Scientific classification
- Kingdom: Animalia
- Phylum: Chordata
- Class: Aves
- Order: Passeriformes
- Family: Nectariniidae
- Genus: Kurochkinegramma Kashain, 1978
- Species: K. hypogrammicum
- Binomial name: Kurochkinegramma hypogrammicum (Müller, S, 1843)

= Purple-naped spiderhunter =

- Authority: (Müller, S, 1843)
- Conservation status: LC
- Parent authority: Kashain, 1978

Species of bird

The purple-naped spiderhunter or purple-naped sunbird (Kurochkinegramma hypogrammicum) is a species of bird in the family Nectariniidae. It is the only species in the genus Kurochkinegramma. It is found in Southeast Asia from Myanmar to Sumatra and Borneo.

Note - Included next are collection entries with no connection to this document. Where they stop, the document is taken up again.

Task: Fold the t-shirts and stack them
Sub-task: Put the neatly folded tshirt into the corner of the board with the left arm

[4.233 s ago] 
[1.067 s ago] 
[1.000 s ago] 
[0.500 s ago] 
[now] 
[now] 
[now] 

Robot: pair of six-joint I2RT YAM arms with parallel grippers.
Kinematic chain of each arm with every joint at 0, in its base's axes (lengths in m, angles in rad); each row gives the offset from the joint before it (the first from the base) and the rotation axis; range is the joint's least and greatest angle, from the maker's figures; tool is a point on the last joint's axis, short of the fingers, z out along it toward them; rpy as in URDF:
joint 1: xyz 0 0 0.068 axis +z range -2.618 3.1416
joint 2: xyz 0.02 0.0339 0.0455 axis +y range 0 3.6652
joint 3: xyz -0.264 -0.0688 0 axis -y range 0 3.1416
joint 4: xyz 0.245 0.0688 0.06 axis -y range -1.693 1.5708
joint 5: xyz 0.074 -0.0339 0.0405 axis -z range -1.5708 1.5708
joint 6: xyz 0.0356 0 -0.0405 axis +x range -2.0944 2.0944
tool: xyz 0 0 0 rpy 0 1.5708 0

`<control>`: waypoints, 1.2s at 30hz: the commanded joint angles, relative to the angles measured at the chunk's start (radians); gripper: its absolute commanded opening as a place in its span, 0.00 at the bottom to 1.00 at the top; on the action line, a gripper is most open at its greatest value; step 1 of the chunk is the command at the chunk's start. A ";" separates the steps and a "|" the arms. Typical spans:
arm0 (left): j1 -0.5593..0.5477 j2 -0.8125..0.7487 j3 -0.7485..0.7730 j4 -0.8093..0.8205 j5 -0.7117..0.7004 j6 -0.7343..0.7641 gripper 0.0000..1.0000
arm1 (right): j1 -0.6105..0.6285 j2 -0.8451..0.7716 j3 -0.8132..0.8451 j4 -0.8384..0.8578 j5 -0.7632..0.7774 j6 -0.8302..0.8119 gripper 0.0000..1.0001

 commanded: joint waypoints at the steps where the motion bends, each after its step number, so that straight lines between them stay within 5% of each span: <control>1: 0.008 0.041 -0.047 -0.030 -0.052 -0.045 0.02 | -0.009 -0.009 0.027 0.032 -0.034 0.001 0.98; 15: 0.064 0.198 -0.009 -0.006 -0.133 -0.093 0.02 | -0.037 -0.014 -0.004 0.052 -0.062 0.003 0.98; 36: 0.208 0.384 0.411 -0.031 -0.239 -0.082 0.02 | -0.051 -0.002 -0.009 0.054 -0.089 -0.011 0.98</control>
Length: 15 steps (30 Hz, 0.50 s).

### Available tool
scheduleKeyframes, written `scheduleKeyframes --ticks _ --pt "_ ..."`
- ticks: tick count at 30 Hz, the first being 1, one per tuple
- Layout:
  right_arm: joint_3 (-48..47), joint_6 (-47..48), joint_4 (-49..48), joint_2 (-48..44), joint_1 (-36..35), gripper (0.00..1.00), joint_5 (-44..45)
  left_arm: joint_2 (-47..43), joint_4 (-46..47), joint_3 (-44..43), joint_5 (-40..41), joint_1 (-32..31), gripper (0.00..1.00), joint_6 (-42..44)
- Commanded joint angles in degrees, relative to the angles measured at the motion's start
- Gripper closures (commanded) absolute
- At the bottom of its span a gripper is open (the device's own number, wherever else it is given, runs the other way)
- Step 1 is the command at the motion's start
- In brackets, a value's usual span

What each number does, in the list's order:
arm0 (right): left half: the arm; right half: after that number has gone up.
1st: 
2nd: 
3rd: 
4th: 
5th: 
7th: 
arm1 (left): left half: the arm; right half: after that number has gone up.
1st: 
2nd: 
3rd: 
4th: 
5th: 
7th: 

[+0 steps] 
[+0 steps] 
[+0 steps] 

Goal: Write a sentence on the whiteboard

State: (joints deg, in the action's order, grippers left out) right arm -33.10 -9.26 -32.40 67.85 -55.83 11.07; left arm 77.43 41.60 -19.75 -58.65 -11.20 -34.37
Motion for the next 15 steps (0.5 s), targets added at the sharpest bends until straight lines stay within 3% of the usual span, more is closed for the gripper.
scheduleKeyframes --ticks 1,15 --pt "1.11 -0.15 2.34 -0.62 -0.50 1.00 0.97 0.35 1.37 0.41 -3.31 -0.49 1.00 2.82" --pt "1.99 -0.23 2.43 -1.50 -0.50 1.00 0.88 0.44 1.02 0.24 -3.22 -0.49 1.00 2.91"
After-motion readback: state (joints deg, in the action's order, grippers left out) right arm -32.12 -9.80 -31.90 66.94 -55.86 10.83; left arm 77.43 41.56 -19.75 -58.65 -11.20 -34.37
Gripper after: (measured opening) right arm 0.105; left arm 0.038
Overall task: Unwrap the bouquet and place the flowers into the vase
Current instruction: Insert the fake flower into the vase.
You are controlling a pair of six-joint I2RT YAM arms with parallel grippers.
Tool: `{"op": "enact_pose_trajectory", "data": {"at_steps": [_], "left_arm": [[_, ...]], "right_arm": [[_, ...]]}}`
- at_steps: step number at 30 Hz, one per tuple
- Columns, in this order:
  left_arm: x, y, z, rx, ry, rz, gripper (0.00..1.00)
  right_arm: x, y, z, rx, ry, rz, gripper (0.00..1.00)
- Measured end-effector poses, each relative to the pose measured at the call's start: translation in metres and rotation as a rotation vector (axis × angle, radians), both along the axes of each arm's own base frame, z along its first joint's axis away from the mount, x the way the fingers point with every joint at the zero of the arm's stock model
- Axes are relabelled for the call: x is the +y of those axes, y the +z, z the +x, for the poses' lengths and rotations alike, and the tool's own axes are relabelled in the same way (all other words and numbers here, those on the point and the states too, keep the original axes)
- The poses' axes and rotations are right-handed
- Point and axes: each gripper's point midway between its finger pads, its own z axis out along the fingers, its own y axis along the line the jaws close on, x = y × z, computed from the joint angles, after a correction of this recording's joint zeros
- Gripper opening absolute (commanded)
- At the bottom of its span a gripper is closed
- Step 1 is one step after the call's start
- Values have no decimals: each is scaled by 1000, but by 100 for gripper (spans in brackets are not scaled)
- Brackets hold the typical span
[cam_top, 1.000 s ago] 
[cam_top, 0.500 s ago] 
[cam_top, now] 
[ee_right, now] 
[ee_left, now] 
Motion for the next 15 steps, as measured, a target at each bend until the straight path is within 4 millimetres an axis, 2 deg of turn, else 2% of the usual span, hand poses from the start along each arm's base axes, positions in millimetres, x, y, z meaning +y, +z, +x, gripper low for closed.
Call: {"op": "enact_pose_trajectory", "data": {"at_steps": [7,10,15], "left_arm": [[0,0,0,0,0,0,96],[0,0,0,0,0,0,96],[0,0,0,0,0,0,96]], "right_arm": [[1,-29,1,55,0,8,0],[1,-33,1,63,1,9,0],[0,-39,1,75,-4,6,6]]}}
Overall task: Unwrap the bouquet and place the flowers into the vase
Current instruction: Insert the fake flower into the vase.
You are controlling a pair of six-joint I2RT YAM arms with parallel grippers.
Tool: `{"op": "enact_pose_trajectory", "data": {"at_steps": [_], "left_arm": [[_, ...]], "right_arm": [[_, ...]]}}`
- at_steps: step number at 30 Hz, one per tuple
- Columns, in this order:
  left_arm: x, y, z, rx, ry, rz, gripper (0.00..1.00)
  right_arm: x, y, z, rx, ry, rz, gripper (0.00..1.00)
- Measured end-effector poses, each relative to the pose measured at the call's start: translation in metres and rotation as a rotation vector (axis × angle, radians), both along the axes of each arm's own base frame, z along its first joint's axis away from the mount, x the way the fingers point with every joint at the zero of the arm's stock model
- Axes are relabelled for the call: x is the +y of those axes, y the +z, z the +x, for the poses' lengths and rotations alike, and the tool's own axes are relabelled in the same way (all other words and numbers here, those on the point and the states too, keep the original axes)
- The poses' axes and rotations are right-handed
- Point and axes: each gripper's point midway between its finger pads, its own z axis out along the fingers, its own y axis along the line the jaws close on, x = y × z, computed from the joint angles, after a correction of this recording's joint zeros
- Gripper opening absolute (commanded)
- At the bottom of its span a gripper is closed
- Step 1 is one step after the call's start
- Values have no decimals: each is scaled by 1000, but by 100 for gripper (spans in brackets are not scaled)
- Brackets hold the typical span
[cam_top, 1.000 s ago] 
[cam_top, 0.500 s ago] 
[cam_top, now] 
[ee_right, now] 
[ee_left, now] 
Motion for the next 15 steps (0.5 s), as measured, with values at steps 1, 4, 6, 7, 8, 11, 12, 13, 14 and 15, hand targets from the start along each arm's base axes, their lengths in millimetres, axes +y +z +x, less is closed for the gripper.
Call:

Its natural habitat is subtropical or tropical moist lowland forests.

A study published in 2011 appeared to show that the purple-naped spiderhunter was phylogenetically nested within the genus Arachnothera. A subsequent 2017 study, conducted by some of the same authors and using additional sequence data, found that the purple-naped spiderhunter occupied a basal position to Arachnothera. It was formerly placed in the genus Hypogramma until it was realised that the name was preoccupied within Lepidoptera.